For us mere mortals, input of this kind incinerates peace of mind and causes sleep to flee from us. We were never created to handle this kind of thing. We were created to live simple peaceable lives with those we love and care about, to simply enjoy a good meal and conversation within our communities. Less and less this is proving to be the daily reality for uncounted billions.
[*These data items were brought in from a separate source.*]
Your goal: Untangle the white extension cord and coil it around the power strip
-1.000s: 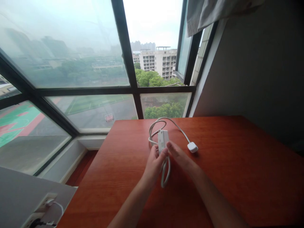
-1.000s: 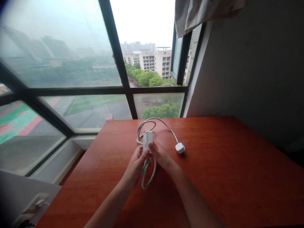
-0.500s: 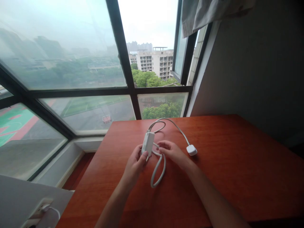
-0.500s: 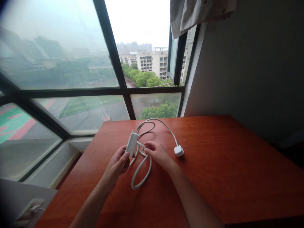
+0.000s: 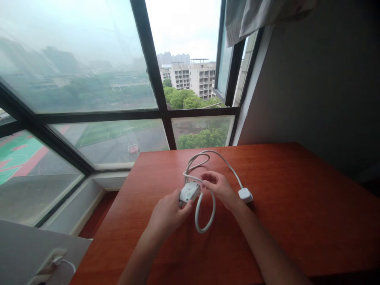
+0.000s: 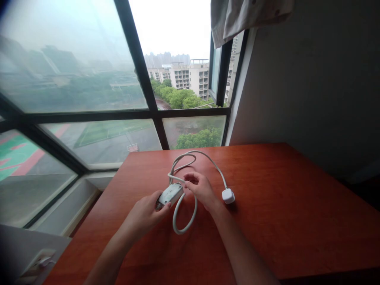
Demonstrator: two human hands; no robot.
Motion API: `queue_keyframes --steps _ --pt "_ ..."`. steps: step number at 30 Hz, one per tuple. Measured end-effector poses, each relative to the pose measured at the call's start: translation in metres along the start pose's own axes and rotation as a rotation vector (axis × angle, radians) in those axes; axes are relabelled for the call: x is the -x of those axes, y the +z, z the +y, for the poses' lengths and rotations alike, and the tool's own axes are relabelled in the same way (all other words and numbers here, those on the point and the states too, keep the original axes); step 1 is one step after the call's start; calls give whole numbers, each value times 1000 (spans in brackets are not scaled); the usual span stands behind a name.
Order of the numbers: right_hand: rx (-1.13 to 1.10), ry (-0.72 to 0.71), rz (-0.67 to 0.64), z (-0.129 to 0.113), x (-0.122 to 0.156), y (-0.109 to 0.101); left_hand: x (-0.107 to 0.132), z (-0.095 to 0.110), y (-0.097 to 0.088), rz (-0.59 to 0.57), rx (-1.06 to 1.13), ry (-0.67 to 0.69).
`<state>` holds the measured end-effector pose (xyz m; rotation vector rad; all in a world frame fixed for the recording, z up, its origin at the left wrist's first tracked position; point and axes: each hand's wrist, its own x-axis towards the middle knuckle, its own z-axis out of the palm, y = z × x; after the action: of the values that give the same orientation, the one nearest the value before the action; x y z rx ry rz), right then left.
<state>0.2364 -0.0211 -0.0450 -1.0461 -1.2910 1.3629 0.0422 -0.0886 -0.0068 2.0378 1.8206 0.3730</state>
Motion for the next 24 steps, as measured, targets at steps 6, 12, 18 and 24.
queue_keyframes --steps 6,12,18,24 --pt "37 -149 -39 -5 3 0 -20 6 4 49 -7 -37" --pt "-13 -164 -150 -13 4 -5 -40 -7 8 -114 519 134" --pt "233 -323 -202 -8 6 -4 -49 -5 4 -291 837 154" --pt "583 -618 -237 -7 9 -2 -48 0 2 -366 1057 80"
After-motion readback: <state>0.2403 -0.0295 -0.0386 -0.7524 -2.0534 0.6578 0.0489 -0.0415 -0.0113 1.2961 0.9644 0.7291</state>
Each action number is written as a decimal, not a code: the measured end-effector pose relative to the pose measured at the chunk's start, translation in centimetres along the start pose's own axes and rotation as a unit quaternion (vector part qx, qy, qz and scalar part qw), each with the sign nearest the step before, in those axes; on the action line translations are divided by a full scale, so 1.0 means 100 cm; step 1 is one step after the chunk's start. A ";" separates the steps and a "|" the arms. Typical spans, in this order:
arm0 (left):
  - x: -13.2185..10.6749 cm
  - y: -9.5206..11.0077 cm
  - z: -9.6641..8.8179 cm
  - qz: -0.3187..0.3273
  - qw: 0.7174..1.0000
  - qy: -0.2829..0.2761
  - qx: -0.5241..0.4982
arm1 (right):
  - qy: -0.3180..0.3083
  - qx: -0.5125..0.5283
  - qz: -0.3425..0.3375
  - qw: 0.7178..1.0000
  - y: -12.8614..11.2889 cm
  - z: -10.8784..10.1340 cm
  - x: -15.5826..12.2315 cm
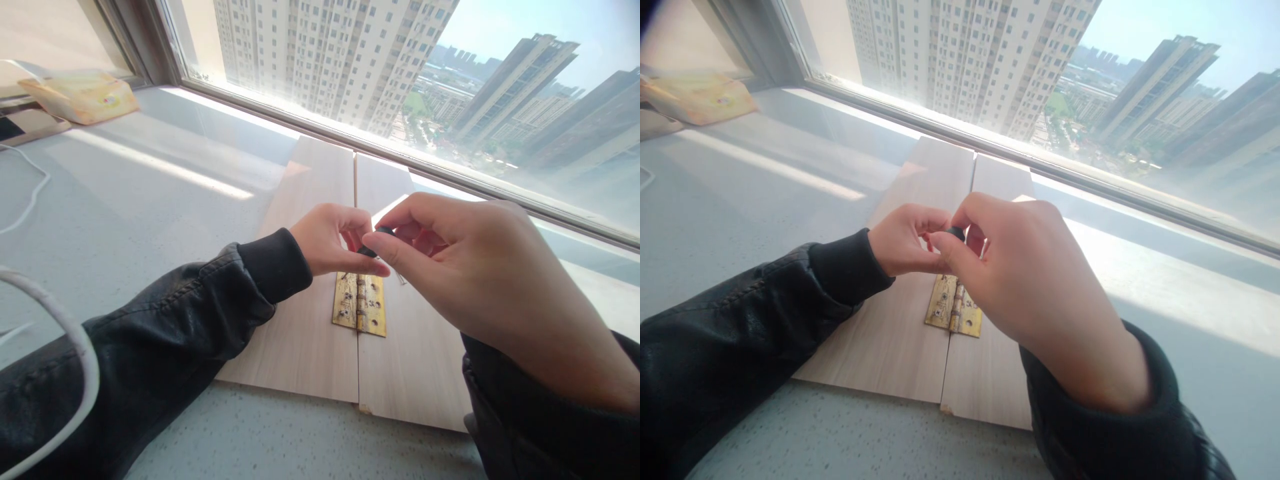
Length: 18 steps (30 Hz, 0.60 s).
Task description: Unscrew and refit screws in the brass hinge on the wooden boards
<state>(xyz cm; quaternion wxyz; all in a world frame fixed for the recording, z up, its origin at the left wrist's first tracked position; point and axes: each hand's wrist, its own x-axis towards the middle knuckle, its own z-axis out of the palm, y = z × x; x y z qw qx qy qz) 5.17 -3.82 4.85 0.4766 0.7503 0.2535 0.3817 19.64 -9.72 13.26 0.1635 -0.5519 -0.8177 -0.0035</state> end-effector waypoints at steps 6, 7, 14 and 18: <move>-0.002 0.007 -0.004 0.013 0.999 -0.033 -0.015 | -0.006 0.011 -0.057 0.998 0.010 -0.002 -0.004; -0.001 0.006 -0.004 0.018 0.999 -0.029 -0.012 | -0.008 0.012 -0.060 0.998 0.011 -0.002 -0.004; 0.001 -0.002 -0.002 0.020 0.999 0.035 -0.020 | 0.031 0.004 -0.023 0.999 0.003 0.005 0.000; 0.001 0.002 0.000 0.012 1.000 0.010 -0.026 | 0.004 0.017 -0.042 0.999 0.005 0.005 -0.001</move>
Quantum physicists have long since determined that time is not really as we think it to be: a straight linear flow. It can be circular, a point, a line, bi-directional, and all at the same time. We simply don’t have the sensory capacity to comprehend this non-Newtonian view of the universe. Fortunately, the One who created the universe does understand and comprehends perfectly the nature of not only the universe but also time/space and human behavior. Being outside the bounds of linear time He knew before we lived it out, that the history of humanity would be tortured and troubled. It is for this reason, that the Creator created the ultimate Input into His-story. It is the Input of the Christmas and Easter message that allows me to sleep at night while others celebrate dropping bombs and yet others wipe out economies with derivatives trading. It is that message that allows a mother to keep getting out of bed after the death of a child. It is that message that allows a dear friend with catastrophic disease to experience God’s grace as “being able to do the next thing.” It is that message that allows a mother to make some sort of sense of the world and to keep a faint flicker of hope alive when she finds out her boys are mentally handicapped and face radical brain surgery just to stay alive.
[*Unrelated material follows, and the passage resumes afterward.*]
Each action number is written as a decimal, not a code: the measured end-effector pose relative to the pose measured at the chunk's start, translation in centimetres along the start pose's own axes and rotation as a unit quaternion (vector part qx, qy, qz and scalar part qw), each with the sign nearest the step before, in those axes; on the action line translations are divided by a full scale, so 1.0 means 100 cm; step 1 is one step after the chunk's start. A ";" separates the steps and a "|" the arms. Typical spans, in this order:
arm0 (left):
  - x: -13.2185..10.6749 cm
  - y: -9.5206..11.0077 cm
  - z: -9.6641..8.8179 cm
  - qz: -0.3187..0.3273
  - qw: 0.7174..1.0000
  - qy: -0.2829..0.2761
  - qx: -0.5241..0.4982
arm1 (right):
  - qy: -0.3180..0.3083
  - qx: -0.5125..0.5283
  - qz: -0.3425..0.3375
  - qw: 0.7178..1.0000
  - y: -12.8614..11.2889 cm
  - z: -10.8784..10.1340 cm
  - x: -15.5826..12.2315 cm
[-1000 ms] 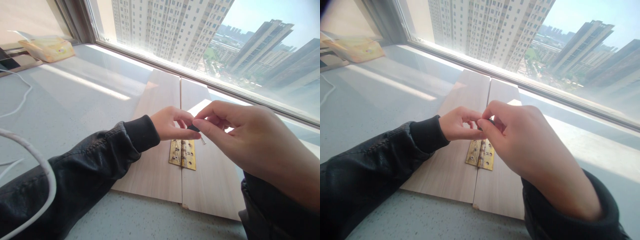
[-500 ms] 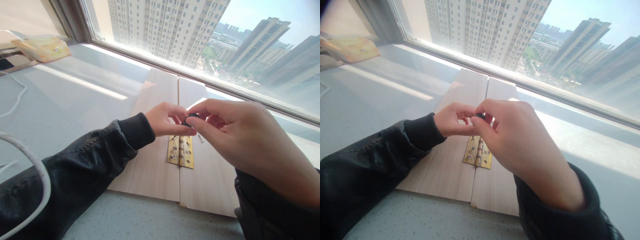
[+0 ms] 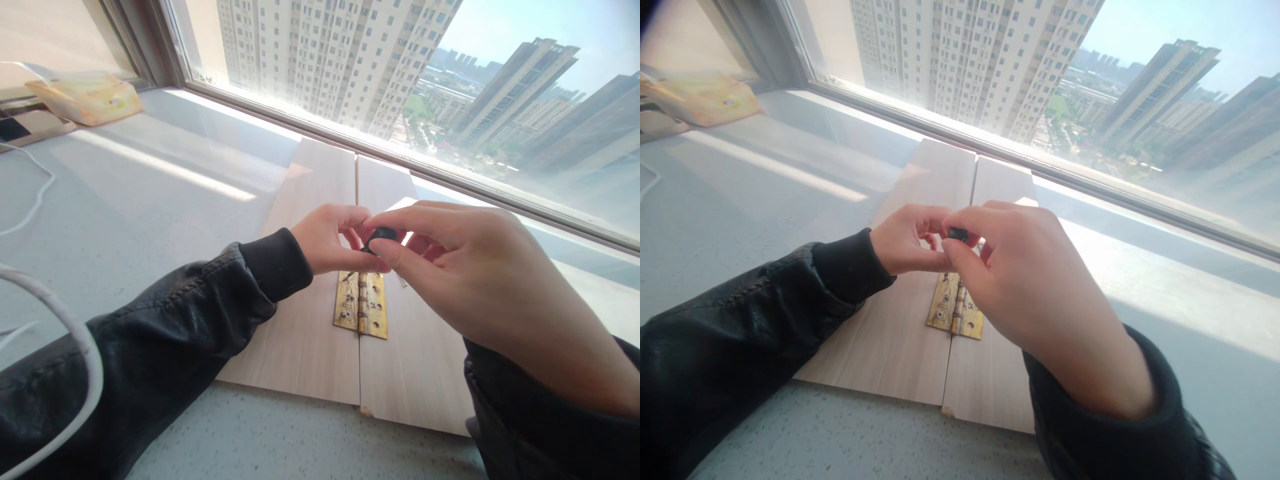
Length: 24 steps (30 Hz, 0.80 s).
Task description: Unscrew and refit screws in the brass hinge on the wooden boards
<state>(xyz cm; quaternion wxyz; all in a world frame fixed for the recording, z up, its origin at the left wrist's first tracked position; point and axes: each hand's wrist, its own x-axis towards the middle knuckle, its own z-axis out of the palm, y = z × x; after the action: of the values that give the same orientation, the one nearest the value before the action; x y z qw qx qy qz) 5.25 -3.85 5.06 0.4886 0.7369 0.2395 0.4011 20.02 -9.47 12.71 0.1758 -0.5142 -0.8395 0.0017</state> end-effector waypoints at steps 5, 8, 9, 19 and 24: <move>-0.002 0.000 -0.004 0.005 0.999 -0.044 0.012 | 0.001 -0.002 -0.001 1.000 0.005 0.000 -0.002; -0.001 -0.003 -0.006 0.006 0.999 -0.028 0.033 | 0.020 0.004 0.015 1.000 0.002 0.003 0.000; -0.001 -0.003 -0.006 0.003 0.999 -0.027 0.044 | 0.019 0.008 0.017 1.000 0.001 0.004 0.001; -0.002 -0.016 -0.006 -0.013 0.955 -0.129 0.265 | 0.023 -0.008 -0.008 1.000 0.001 0.005 0.004; -0.002 -0.016 -0.006 0.008 0.946 -0.140 0.292 | 0.030 -0.010 -0.011 0.999 -0.002 0.003 0.003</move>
<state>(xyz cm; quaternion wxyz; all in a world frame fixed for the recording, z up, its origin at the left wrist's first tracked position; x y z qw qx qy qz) 4.70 -3.03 3.70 0.2778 0.8977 0.2696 0.2103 19.67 -9.23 12.58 0.1957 -0.5064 -0.8395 -0.0238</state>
On that fateful Friday centuries ago the most profound Input of all time was nailed to a Roman cross and erased from the hard drive of humanity, or so the Romans and Jewish leaders thought. On Sunday morning a couple of women arose to find the Creator of it all had another plan – he had an un-erase program that gives little girls in new dresses a reason to celebrate the glory of Easter. The Input had been restored to our troubled world with a promise.
“They will hunger no longer, nor thirst anymore; nor will the sun beat down on them, nor any heat; for the Lamb in the center of the throne will be their shepherd, and will guide them to springs of the water of life; and God will wipe every tear from their eyes.”
Behold, the tabernacle of God is among men, and He will dwell among them, and they shall be His people, and God Himself will be among them, and He will wipe away every tear from their eyes; and there will no longer be any death; there will no longer be any mourning, or crying, or pain; the first things have passed away.”